Segment Open

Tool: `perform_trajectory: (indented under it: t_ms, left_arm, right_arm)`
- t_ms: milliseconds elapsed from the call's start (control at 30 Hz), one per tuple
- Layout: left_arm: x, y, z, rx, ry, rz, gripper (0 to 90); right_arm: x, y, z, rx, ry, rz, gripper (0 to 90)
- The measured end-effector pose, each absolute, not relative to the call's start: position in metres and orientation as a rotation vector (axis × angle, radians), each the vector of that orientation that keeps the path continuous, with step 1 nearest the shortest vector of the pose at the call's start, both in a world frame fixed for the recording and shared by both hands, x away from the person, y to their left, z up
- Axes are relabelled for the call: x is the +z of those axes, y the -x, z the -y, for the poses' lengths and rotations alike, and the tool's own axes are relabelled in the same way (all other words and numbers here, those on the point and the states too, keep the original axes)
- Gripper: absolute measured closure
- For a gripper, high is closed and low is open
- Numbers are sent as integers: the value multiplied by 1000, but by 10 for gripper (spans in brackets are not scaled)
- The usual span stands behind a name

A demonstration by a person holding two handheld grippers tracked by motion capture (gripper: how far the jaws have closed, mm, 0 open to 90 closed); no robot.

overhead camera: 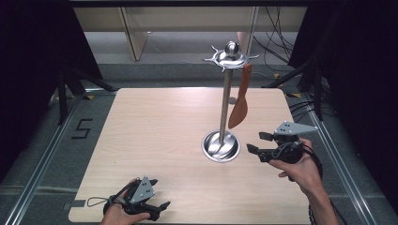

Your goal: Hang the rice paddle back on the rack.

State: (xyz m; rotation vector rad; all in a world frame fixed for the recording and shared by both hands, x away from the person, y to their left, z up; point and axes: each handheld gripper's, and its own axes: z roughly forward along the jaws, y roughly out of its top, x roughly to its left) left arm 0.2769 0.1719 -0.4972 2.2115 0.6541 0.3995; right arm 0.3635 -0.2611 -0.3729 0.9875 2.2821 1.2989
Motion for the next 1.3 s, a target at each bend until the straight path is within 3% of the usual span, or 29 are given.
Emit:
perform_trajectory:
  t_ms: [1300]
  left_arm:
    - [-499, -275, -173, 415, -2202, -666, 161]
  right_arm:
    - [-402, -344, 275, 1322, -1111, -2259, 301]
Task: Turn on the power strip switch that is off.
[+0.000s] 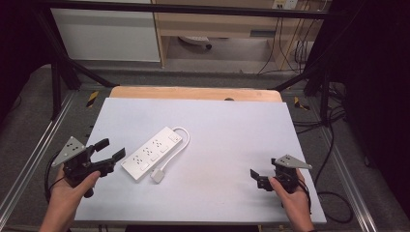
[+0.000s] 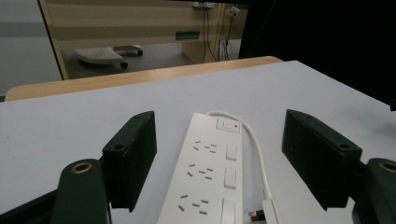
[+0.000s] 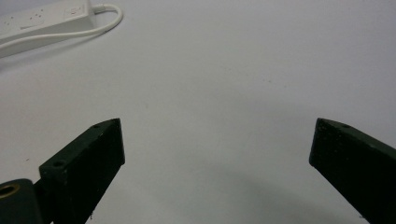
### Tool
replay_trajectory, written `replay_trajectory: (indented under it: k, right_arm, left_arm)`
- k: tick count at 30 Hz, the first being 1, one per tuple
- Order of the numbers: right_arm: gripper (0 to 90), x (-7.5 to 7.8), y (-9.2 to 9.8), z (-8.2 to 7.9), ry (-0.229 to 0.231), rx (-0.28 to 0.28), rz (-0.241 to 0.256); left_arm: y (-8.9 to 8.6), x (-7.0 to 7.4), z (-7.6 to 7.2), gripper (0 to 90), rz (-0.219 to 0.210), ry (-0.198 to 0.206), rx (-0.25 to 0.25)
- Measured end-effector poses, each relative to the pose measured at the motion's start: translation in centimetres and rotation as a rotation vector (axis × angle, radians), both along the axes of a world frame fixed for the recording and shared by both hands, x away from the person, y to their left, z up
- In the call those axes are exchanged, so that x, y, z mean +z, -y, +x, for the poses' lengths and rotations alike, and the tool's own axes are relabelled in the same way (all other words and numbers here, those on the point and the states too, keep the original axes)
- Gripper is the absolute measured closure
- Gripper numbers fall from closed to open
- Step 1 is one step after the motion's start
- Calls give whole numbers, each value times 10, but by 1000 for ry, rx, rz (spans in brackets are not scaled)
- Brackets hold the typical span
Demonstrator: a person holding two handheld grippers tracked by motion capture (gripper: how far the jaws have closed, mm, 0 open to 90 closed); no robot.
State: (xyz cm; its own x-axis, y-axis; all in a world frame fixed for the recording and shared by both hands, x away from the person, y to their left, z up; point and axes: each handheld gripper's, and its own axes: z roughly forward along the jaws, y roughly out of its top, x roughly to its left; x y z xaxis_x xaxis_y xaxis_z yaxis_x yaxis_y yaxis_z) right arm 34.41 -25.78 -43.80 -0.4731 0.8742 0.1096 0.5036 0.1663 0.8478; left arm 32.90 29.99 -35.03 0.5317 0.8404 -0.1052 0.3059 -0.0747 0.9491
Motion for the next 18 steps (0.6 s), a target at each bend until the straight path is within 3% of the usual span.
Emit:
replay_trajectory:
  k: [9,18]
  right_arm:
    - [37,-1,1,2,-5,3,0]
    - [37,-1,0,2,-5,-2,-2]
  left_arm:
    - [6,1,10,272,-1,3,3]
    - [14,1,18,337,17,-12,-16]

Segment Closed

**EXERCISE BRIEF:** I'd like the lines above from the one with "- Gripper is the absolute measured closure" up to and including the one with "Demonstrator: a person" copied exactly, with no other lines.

**ANSWER BOX:**
- Gripper is the absolute measured closure
- Gripper numbers fall from closed to open
- Step 1 is one step after the motion's start
- Calls give whole numbers, each value times 10, but by 1000 for ry, rx, rz (spans in brackets are not scaled)
- Brackets hold the typical span
Demonstrator: a person holding two handheld grippers tracked by motion capture (gripper: how far the jaws have closed, mm, 0 open to 90 closed); no robot.

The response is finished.